Thank you very much, Mr. Chair. I want to thank my colleagues for undertaking what I believe to be a very important study.
Of course, democracy is only valued if people have a voice and are able to exercise that voice, if people are able to manifest that voice in a way that their counterparts or other Canadians could understand, and if they are able to have tough conversations that democratic societies must ensure they have in order to come to a moral and concrete resolve that makes us, hopefully, more united and able to challenge the credible issues facing Canadians. Part of that is ensuring that people have the ability to speak truth to power. As an indigenous member of Parliament from the Prairies, I particularly feel the importance of this issue.

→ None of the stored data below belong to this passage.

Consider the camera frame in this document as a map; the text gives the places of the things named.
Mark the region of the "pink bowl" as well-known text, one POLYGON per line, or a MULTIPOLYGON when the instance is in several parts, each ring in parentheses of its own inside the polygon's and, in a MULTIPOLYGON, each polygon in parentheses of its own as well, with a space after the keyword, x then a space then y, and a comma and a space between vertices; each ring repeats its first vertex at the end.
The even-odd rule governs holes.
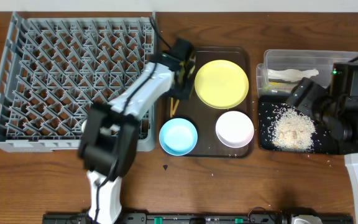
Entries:
POLYGON ((216 121, 215 132, 225 146, 240 148, 248 145, 253 139, 254 125, 246 114, 228 111, 216 121))

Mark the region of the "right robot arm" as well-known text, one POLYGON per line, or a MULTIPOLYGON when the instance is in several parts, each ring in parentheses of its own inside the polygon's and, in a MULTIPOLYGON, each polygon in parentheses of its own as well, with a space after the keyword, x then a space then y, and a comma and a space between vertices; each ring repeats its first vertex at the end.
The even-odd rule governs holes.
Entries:
POLYGON ((358 223, 358 63, 335 63, 329 88, 302 78, 287 104, 322 124, 337 141, 351 180, 358 223))

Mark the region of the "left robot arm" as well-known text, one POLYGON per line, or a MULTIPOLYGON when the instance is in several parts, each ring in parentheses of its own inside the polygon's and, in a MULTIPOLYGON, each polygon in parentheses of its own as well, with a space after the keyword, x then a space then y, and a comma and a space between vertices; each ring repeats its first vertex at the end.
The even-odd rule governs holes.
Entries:
POLYGON ((108 103, 93 103, 82 124, 78 157, 91 187, 88 223, 115 223, 120 216, 121 184, 134 162, 140 121, 166 93, 184 93, 196 56, 154 55, 138 79, 108 103))

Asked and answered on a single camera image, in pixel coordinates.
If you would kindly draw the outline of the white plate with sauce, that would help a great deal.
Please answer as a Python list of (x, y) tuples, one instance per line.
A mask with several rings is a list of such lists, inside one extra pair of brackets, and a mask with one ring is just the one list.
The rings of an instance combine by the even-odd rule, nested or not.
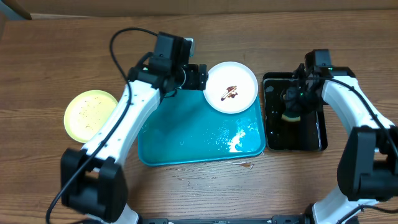
[(209, 70), (203, 94), (215, 110), (226, 114), (240, 113), (257, 98), (257, 78), (241, 63), (221, 62)]

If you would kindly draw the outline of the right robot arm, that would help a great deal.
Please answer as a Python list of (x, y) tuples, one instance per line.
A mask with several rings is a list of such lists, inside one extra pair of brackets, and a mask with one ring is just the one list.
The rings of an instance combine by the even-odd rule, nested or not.
[(397, 196), (397, 126), (368, 100), (348, 67), (299, 67), (281, 97), (293, 119), (329, 105), (348, 133), (335, 187), (311, 207), (312, 223), (348, 223)]

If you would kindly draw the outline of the yellow plate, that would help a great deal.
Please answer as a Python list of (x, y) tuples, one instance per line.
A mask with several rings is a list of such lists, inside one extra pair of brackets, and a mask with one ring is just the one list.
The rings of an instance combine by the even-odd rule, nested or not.
[(88, 142), (105, 124), (118, 101), (110, 93), (89, 90), (76, 96), (65, 110), (67, 134), (77, 142)]

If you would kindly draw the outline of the yellow green sponge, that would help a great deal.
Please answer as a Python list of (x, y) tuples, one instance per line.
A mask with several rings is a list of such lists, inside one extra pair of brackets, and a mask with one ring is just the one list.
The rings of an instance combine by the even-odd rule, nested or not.
[(286, 122), (299, 122), (301, 120), (301, 117), (284, 113), (282, 114), (281, 119)]

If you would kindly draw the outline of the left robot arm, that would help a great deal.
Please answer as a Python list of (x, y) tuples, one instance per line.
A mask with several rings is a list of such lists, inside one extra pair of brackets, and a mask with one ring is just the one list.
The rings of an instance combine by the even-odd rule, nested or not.
[(62, 205), (89, 217), (85, 223), (138, 223), (127, 204), (123, 172), (130, 148), (147, 118), (169, 92), (204, 90), (205, 64), (145, 55), (129, 71), (119, 103), (104, 126), (77, 151), (61, 158)]

Several witnesses today have made mention of the critical necessity to challenge some of the very real barriers facing a person's legitimate right to freedom of expression. This was mentioned by the B.C. civil liberties group, for example, which is a champion at the forefront of protecting Canadians' expression rights.
It was mentioned today that there are really two solid groups seeing an extraordinary level of surveillance. Indigenous people, and first nations in particular, are fighting corporate exploitation of their land, whether that's Wet'suwet'en or Fairy Creek. Palestinians are speaking up about their loved ones facing a genocide in Palestine. They need to find ways to express their very legitimate and very deep concerns about how our planet, our earth and our global society are being organized around complicity in that violence.
However, to the British Columbia Civil Liberties Association and Ga Grant, your testimony related to some of the real and severe issues being faced when it comes to the types of repression these organizations face, whether they are indigenous or whether they are part of the Palestinian movement. We're seeing police being utilized in very extreme ways. You had to deal with this. Your organization released an arrest handbook and pocketbook.
Can you talk a bit about why the B.C. civil liberties group needed, or felt they needed, to produce such a handbook?